What to Do if Your Spousal Sponsorship to Canada has been Declined?

What to Do if Your Spousal Sponsorship to Canada Has Been Declined

Spousal sponsorship to Canada requires an in-depth application procedure.

Here’s a short summary of what that process entails.

Application Process

The two-step procedure is as follows:

  • The spouse who is already a Canadian citizen must first apply to become a sponsor.
  • After the sponsorship is approved, the foreign spouse or partner must then apply for permanent residence based on this sponsorship.

Most of the communication with the immigration authorities will be written, though a face-to-face interview with the sponsored applicant is sometimes needed.

Apart from ensuring that the applicant is admissible to Canada, i.e. has no criminal record and there are no other security concerns, etc., the immigration authorities will assess whether they believe the relationship between the sponsor and the applicant is genuine, or whether it is simply to facilitate the immigration of the foreign national to Canada.  If there is an inadmissibility or if the immigration authorities decide that the relationship is not genuine, they will refuse the application.

Denial of Application

Sometimes the answer from the immigration authorities is not positive and the application has been denied. While this is discouraging, there is an option for an appeal, though it’s important to keep in mind that an appeal must be made within 30 days of the receipt of the denial notification.

The appeal should be made to the Immigration Appeal Division of the Immigration and Refugee Board.

Appeals Process

If you are appealing to the Immigration Appeal Division, you should be prepared to attend a hearing. This hearing may be in person or conducted via teleconference.
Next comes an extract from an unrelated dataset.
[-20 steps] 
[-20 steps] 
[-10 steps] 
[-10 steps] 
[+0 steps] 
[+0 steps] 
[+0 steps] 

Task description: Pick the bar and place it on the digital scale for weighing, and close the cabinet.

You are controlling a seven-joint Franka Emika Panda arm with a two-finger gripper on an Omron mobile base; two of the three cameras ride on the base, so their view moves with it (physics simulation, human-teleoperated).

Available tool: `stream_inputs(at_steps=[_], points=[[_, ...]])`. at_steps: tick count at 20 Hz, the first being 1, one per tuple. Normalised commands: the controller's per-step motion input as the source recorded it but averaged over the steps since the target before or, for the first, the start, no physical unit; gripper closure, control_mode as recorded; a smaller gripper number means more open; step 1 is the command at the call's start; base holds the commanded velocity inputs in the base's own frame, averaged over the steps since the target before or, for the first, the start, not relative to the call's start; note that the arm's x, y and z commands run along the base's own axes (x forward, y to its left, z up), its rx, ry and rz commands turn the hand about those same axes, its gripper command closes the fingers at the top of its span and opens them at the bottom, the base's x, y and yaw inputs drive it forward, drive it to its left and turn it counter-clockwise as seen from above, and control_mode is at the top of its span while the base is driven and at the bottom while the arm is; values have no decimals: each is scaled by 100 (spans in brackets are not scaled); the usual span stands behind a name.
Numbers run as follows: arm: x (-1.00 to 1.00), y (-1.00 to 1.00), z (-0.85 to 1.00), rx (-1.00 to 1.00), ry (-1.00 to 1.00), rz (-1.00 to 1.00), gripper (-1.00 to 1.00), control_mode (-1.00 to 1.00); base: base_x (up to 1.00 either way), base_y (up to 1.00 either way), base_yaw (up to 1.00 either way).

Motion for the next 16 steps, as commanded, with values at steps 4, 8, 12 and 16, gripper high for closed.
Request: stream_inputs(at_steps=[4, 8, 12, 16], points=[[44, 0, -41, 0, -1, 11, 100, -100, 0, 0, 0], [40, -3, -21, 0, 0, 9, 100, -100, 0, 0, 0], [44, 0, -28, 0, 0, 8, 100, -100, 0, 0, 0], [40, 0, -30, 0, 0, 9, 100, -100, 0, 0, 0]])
At the hearing you will be able to:

  • Present new evidence that supports your case.
  • Testify on your own behalf.
  • Call on witnesses to support your stance.
  • Have legal representation.

After the hearing, the IAD will make a decision about whether or not the denial was made legally and if it should be overturned.

If the denial is overturned, your case will be sent back to be re-examined with the new decision referenced. If the denial is upheld, you can appeal the IAD decision in the federal court, which can take anywhere from six months to a year.

The appeals process, at the Immigration Appeals Division level or at the federal level, is not something that you should try to handle on your own. You will need the expertise of a lawyer who frequently deals with cases such as yours and who knows how to lead you through the process.